**Task**: Your answer should be the entire listing, printed exactly.

**Collected data**:

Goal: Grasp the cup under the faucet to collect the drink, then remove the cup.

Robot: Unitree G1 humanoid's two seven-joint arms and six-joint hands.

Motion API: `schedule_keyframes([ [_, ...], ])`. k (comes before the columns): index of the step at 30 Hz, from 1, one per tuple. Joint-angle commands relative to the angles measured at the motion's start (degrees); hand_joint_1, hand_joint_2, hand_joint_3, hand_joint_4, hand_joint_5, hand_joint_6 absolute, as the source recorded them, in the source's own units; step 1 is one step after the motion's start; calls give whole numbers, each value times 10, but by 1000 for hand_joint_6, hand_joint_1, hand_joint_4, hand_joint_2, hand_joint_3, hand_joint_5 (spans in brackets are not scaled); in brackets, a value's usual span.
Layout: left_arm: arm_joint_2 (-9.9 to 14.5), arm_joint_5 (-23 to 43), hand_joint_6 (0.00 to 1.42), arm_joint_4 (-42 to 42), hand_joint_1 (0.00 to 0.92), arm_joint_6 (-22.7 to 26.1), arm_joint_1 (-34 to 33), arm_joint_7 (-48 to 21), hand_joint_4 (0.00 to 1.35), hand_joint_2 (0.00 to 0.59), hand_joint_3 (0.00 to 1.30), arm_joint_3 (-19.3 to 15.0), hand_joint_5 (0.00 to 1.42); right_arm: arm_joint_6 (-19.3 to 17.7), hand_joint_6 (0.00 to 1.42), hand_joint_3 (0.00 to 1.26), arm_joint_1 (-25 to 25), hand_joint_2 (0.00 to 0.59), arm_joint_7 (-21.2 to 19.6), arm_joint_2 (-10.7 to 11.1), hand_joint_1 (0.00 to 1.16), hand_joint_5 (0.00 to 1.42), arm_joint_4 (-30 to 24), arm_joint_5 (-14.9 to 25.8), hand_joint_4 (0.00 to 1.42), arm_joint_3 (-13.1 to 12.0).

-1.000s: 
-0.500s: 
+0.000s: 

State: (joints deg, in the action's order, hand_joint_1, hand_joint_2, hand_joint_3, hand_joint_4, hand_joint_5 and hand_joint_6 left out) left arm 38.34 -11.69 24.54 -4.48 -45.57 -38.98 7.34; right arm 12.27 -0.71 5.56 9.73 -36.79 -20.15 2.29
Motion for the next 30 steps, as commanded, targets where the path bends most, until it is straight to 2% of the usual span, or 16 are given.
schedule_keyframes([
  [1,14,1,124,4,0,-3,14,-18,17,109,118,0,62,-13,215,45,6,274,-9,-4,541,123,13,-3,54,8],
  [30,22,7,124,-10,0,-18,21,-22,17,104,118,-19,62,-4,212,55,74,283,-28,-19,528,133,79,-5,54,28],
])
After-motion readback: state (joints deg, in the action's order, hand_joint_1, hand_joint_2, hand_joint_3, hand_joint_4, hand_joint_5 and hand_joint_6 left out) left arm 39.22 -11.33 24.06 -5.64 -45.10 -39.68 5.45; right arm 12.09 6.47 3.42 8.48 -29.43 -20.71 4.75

**Answer area**:
Goal: Grasp the cup under the faucet to collect the drink, then remove the cup.

Robot: Unitree G1 humanoid's two seven-joint arms and six-joint hands.

Motion API: `schedule_keyframes([ [_, ...], ])`. k (comes before the columns): index of the step at 30 Hz, from 1, one per tuple. Joint-angle commands relative to the angles measured at the motion's start (degrees); hand_joint_1, hand_joint_2, hand_joint_3, hand_joint_4, hand_joint_5, hand_joint_6 absolute, as the source recorded them, in the source's own units; step 1 is one step after the motion's start; calls give whole numbers, each value times 10, but by 1000 for hand_joint_6, hand_joint_1, hand_joint_4, hand_joint_2, hand_joint_3, hand_joint_5 (spans in brackets are not scaled); in brackets, a value's usual span.
Layout: left_arm: arm_joint_2 (-9.9 to 14.5), arm_joint_5 (-23 to 43), hand_joint_6 (0.00 to 1.42), arm_joint_4 (-42 to 42), hand_joint_1 (0.00 to 0.92), arm_joint_6 (-22.7 to 26.1), arm_joint_1 (-34 to 33), arm_joint_7 (-48 to 21), hand_joint_4 (0.00 to 1.35), hand_joint_2 (0.00 to 0.59), hand_joint_3 (0.00 to 1.30), arm_joint_3 (-19.3 to 15.0), hand_joint_5 (0.00 to 1.42); right_arm: arm_joint_6 (-19.3 to 17.7), hand_joint_6 (0.00 to 1.42), hand_joint_3 (0.00 to 1.26), arm_joint_1 (-25 to 25), hand_joint_2 (0.00 to 0.59), arm_joint_7 (-21.2 to 19.6), arm_joint_2 (-10.7 to 11.1), hand_joint_1 (0.00 to 1.16), hand_joint_5 (0.00 to 1.42), arm_joint_4 (-30 to 24), arm_joint_5 (-14.9 to 25.8), hand_joint_4 (0.00 to 1.42), arm_joint_3 (-13.1 to 12.0).

-1.000s: 
-0.500s: 
+0.000s: 

State: (joints deg, in the action's order, hand_joint_1, hand_joint_2, hand_joint_3, hand_joint_4, hand_joint_5 and hand_joint_6 left out) left arm 38.34 -11.69 24.54 -4.48 -45.57 -38.98 7.34; right arm 12.27 -0.71 5.56 9.73 -36.79 -20.15 2.29
Motion for the next 30 steps, as commanded, targets where the path bends most, until it is straight to 2% of the usual span, or 16 are given.
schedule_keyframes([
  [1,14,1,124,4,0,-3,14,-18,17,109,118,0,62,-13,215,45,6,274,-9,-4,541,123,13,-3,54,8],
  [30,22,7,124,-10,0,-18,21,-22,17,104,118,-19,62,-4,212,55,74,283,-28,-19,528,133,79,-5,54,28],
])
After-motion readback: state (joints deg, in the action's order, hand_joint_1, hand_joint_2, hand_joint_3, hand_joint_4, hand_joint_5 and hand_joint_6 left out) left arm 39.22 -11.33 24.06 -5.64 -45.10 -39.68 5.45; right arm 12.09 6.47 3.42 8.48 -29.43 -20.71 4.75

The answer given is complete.